Fracture Healing in HIV-positive Patients Clinical Trial
Official title:
HOST Study - HIV in Orthopaedic Skeletal Trauma Study; Fracture Healing in HIV-positive Patients
Adult patients > 18 years with fresh (within 2 weeks of injury), closed and open, tibia and femur fractures who undergo IM nailing for fracture fixation will be eligible for the study. Participants will be recruited over 24 months. Participants will undergo a baseline questionnaire, HIV testing and assessment of their BMD. They will be followed up at 6 weeks, and 3, 6 and 12 months. All adult patients who develop delayed bone union at 6 month follow up will be considered cases. Adult patients who show evidence of radiological union at 6 months or less will be considered controls.
1. Primary research question Does Human Immunodeficiency Virus (HIV) alter the fracture
repair process?
2. Aim To establish whether HIV is a risk factor for the development of delayed bone union
or nonunion following a fracture.
3. Study
1. Setting Orthopaedic and Trauma Department, Groote Schuur Hospital (GSH), Cape Town,
South Africa.
2. Study design Case-cohort study of patients undergoing fracture surgery at GSH, Cape
Town, South Africa.
3. Study population Adult patients > 18 years with fresh (within 2 weeks of injury),
closed and open, tibia and femur fractures who undergo intramedullary (IM) nailing
for fracture fixation.
4. Study summary Adult patients > 18 years with fresh (within 2 weeks of injury),
closed and open, tibia and femur fractures who undergo intramedullary (IM) nailing
for fracture fixation will be potentially eligible for inclusion in the study.

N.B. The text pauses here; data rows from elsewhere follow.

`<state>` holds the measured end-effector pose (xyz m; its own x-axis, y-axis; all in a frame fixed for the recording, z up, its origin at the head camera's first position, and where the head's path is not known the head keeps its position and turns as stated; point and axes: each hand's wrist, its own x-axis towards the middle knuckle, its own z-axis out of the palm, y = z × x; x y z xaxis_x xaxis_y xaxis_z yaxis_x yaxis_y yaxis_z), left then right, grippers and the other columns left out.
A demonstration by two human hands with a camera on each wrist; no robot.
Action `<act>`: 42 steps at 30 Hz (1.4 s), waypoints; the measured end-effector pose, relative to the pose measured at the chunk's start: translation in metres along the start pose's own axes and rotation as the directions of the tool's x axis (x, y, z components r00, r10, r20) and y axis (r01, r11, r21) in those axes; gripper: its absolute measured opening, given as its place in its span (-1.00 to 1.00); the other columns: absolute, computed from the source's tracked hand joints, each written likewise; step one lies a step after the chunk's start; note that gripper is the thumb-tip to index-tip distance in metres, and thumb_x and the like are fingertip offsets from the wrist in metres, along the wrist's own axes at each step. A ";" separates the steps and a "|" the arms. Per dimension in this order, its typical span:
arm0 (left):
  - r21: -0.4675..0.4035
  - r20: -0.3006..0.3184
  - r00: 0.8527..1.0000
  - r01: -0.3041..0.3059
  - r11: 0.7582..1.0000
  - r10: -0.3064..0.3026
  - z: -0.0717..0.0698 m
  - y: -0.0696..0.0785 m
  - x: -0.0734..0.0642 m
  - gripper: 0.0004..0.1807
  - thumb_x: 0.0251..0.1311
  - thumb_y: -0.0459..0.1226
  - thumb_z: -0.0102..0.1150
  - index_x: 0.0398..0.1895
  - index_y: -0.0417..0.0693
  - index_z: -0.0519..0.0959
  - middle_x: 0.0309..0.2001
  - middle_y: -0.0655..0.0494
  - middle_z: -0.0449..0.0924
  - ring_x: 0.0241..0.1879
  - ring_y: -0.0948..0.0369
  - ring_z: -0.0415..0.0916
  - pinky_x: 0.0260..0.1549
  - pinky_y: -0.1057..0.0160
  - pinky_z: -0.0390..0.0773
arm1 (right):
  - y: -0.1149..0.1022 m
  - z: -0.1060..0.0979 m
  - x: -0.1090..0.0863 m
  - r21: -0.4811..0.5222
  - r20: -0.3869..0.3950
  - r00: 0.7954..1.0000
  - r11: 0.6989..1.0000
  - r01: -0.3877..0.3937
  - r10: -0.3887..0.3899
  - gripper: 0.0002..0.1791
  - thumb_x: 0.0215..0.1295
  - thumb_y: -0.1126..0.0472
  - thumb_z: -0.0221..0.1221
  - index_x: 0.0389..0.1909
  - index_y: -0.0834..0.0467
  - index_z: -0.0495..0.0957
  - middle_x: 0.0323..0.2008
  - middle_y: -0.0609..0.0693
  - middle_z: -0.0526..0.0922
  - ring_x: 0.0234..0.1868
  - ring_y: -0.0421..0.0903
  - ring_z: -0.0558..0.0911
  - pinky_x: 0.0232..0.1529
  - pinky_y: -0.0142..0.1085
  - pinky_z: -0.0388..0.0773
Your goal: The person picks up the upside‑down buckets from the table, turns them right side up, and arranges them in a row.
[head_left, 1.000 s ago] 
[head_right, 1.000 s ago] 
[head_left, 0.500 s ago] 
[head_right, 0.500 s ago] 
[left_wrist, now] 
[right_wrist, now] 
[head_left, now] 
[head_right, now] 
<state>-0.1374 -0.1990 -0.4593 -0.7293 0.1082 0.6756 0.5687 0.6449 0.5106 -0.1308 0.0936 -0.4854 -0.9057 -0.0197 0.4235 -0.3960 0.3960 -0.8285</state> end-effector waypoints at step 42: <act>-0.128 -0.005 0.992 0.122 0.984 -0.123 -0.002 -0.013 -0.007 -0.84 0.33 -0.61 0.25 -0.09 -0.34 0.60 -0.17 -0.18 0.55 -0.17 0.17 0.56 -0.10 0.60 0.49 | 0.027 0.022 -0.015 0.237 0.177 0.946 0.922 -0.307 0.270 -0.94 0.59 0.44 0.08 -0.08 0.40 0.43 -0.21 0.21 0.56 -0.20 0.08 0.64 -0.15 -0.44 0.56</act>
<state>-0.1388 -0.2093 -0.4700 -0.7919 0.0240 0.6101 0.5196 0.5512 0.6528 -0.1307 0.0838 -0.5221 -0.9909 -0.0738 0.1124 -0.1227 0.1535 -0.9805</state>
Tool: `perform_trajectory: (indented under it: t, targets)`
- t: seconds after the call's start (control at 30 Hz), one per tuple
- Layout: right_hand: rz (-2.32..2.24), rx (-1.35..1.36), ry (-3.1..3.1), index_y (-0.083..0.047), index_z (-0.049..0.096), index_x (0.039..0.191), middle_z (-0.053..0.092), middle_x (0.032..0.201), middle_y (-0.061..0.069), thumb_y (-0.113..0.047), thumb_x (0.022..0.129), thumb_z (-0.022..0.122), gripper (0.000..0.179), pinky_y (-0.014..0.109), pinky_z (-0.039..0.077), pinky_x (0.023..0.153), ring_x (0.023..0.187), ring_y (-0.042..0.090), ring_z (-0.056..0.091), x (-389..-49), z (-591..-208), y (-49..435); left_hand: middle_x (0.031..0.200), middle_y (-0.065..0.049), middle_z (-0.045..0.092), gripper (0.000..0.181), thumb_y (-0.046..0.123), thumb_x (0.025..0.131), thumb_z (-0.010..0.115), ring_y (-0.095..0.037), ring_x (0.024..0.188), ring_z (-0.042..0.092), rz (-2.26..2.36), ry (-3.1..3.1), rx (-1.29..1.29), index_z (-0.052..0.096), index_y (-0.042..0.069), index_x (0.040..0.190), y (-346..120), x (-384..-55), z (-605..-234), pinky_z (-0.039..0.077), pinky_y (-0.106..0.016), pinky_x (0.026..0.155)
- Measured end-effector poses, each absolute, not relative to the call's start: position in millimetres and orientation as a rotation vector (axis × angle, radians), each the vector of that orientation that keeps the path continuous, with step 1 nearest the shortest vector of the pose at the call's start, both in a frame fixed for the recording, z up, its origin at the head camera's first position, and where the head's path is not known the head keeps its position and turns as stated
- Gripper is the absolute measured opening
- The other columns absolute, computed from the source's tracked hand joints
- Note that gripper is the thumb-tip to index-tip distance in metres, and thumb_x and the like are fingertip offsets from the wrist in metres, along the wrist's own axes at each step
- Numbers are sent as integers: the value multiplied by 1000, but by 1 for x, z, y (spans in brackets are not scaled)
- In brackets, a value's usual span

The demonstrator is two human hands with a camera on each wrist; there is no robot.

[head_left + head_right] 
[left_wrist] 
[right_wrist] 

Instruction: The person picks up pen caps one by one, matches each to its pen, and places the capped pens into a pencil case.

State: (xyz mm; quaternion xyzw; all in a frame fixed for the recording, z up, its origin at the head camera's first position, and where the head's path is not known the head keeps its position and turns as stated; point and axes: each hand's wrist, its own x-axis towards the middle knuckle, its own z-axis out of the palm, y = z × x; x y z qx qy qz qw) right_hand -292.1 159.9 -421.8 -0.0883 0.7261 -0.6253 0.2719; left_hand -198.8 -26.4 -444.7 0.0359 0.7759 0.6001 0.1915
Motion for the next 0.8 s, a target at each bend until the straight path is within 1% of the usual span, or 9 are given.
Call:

Participants will undergo a baseline questionnaire, assessment of their HIV status
and measurement of their bone mineral density (BMD) using a Dual Energy X-ray
Absorbometry (DEXA) Heel Scanner.
Participants will be followed up at 2 weeks, and 3, 6 and 12 months. X-rays will be performed
at 3, 6 and 12 months. Bone healing will be assessed using a validated X-ray scoring system -
the Radiological Union Scoring system for the Tibia (RUST scoring system).(19), (20) An
independent observer blinded to HIV status will assess radiological fracture union.
Participants will be recruited over 24 months.
All adult patients treated at GSH with IM nailing of the tibia or femur and develop delayed
bone union at 6 month follow up will be considered cases. Adult patients who show evidence of
radiological union at 6 months or less will be considered controls.